WHAT IS NEEDED: Across the entries that follow, work out the number of lines containing the string "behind", and state it alone.

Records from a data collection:
• • • • • • •

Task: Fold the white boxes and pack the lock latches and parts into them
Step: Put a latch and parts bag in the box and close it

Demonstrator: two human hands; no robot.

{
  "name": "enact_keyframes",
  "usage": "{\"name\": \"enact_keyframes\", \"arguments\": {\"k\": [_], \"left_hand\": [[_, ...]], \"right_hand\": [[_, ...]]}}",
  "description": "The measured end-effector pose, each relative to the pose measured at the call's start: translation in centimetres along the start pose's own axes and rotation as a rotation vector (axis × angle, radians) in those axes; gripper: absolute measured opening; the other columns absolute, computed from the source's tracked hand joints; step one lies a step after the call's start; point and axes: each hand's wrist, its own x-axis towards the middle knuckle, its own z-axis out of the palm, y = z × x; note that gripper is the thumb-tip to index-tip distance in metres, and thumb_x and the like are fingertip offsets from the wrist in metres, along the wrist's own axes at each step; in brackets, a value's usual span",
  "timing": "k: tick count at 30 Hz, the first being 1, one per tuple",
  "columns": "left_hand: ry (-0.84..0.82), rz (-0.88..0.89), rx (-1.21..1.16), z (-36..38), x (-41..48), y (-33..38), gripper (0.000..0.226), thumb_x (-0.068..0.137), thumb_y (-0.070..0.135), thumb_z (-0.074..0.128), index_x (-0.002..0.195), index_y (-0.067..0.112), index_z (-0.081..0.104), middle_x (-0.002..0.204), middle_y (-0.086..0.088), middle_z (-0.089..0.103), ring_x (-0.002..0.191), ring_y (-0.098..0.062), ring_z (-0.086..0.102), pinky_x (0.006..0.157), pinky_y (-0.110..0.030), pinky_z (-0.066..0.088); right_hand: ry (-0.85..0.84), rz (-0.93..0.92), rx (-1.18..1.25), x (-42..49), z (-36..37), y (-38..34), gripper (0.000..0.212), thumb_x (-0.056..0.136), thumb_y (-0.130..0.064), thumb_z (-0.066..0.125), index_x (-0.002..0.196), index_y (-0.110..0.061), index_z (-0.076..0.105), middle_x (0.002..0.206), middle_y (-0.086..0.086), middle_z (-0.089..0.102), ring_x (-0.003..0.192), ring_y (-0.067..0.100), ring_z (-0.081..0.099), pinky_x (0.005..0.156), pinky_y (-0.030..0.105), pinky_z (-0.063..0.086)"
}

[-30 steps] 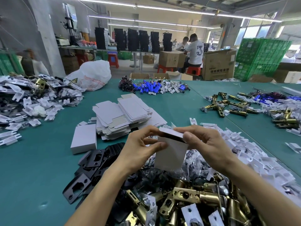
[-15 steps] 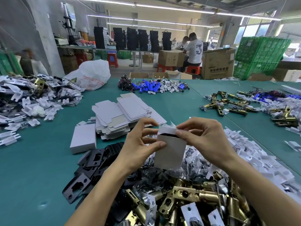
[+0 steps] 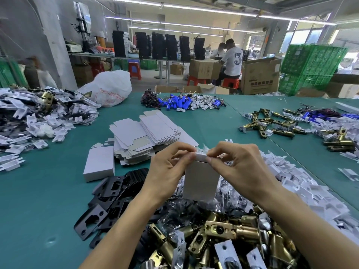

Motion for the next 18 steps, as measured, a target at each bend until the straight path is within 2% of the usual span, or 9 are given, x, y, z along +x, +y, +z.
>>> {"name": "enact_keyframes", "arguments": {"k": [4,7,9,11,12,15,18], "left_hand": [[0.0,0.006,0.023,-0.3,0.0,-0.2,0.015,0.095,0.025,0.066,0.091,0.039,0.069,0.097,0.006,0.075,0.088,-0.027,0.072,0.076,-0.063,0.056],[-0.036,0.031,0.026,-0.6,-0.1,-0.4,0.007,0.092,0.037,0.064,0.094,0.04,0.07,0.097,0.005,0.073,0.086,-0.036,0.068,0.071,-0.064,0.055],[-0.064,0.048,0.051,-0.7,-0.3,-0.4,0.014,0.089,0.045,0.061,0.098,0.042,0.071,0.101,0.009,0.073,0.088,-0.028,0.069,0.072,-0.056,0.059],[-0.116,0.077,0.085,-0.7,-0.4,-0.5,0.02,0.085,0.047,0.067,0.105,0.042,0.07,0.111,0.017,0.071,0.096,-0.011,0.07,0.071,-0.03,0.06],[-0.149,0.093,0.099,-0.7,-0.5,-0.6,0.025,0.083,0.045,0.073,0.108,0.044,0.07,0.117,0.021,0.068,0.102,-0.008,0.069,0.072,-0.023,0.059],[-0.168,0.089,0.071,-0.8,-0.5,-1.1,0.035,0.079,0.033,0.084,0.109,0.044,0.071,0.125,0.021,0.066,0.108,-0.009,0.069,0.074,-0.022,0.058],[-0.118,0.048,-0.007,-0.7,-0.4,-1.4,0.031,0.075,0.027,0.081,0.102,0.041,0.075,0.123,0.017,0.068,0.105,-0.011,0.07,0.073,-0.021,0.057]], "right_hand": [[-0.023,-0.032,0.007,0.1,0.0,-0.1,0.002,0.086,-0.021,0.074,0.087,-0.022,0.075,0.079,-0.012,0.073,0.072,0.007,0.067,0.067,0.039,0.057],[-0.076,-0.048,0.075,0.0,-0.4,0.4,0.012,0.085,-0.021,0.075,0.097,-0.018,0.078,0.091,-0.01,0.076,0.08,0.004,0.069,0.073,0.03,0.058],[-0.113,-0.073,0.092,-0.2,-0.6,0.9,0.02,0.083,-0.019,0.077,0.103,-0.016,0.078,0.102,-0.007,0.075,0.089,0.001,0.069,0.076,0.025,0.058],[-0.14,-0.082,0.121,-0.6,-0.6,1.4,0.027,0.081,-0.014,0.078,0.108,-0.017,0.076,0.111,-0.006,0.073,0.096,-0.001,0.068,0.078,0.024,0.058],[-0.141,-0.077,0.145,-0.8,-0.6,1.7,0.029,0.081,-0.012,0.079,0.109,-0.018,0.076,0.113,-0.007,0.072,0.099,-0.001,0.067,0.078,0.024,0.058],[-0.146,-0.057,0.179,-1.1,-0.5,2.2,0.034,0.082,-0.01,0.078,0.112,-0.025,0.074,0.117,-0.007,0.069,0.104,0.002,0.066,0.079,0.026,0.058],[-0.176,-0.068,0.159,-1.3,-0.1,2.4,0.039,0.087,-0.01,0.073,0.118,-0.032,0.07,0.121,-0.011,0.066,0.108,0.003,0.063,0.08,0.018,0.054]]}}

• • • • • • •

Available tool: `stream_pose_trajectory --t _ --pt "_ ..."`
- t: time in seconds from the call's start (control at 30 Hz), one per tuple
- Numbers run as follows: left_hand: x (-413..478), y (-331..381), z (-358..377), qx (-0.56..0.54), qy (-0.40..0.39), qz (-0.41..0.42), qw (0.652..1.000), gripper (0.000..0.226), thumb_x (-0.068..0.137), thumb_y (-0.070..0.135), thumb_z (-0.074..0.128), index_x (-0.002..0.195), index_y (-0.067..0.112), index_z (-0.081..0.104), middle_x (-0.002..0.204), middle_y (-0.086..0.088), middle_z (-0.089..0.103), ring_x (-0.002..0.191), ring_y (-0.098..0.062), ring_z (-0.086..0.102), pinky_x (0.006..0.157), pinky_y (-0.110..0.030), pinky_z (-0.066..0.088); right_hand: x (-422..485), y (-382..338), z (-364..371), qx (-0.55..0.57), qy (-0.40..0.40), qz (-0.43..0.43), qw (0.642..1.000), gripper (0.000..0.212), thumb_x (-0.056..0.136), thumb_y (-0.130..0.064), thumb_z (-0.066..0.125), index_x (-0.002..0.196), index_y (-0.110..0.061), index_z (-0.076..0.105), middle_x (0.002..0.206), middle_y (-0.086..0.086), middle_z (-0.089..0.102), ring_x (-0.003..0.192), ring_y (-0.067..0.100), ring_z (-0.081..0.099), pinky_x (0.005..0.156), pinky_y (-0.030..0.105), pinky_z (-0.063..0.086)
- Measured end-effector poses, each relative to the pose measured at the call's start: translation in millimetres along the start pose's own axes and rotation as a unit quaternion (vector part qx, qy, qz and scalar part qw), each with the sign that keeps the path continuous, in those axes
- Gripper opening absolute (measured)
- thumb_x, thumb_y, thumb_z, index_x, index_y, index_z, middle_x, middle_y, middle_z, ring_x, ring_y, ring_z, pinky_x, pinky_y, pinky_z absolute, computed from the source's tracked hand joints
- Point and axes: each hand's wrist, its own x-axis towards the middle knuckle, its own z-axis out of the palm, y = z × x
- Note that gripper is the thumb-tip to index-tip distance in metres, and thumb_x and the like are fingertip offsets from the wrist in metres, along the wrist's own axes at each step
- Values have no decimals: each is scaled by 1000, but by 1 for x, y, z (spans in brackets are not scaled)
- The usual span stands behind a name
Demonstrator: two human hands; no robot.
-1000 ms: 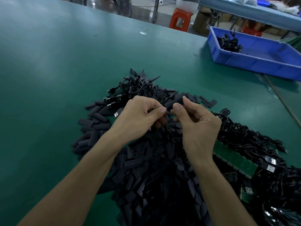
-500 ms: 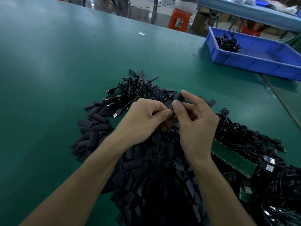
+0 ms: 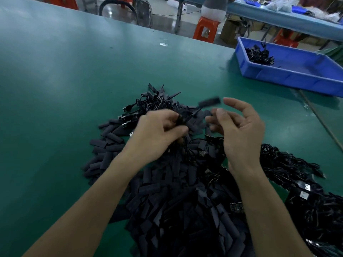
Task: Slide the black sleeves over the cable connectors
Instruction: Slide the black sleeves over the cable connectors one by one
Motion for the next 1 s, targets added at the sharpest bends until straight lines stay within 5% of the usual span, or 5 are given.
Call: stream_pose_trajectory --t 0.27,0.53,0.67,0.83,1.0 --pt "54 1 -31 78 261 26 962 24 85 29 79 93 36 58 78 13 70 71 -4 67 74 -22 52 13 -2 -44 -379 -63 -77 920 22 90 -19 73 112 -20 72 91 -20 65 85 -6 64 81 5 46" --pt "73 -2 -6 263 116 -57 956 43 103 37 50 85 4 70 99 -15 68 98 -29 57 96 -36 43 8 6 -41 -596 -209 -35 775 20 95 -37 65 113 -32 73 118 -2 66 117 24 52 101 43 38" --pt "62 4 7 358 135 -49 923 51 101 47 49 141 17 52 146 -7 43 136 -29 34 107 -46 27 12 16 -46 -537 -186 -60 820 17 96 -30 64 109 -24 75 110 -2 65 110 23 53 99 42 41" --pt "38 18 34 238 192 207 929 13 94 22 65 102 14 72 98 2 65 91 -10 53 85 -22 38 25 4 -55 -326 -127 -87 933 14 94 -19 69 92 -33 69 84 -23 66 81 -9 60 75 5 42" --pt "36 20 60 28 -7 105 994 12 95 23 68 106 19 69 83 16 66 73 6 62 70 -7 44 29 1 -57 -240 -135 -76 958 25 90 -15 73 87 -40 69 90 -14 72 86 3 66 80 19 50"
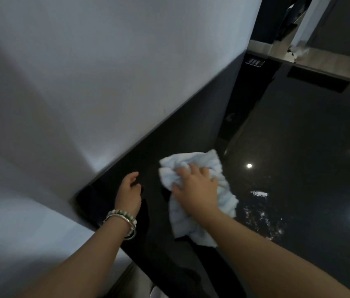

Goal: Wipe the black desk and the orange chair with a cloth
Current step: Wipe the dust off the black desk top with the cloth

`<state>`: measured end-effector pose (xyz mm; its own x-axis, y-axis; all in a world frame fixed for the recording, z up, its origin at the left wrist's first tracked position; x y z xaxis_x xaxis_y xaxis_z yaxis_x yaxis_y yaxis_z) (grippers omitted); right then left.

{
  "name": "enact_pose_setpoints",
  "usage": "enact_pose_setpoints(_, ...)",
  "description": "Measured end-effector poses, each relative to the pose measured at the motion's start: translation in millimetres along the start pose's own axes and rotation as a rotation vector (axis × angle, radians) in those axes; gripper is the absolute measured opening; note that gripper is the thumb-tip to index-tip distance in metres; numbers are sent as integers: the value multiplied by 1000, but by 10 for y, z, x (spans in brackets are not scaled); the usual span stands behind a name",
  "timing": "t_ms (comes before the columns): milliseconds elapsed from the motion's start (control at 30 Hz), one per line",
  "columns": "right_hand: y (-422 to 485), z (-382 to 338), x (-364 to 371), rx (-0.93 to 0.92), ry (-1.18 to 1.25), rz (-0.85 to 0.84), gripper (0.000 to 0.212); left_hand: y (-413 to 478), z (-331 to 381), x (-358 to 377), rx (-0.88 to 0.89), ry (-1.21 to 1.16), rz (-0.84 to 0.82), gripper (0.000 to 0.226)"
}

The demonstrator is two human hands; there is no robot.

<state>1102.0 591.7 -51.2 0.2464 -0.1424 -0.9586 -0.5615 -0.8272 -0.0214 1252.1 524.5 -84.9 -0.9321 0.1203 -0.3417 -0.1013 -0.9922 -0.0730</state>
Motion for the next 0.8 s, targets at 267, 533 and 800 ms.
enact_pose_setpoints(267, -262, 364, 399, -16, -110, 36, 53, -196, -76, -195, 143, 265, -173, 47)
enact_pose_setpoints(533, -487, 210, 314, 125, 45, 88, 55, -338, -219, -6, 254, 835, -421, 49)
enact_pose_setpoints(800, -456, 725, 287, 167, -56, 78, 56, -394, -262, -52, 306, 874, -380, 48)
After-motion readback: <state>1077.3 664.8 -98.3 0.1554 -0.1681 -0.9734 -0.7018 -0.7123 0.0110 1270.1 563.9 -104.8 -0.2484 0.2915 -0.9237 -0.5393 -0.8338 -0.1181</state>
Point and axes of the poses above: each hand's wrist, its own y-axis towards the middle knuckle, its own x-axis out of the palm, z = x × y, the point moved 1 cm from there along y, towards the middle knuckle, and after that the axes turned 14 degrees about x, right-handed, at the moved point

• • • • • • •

YOUR SOLUTION: 2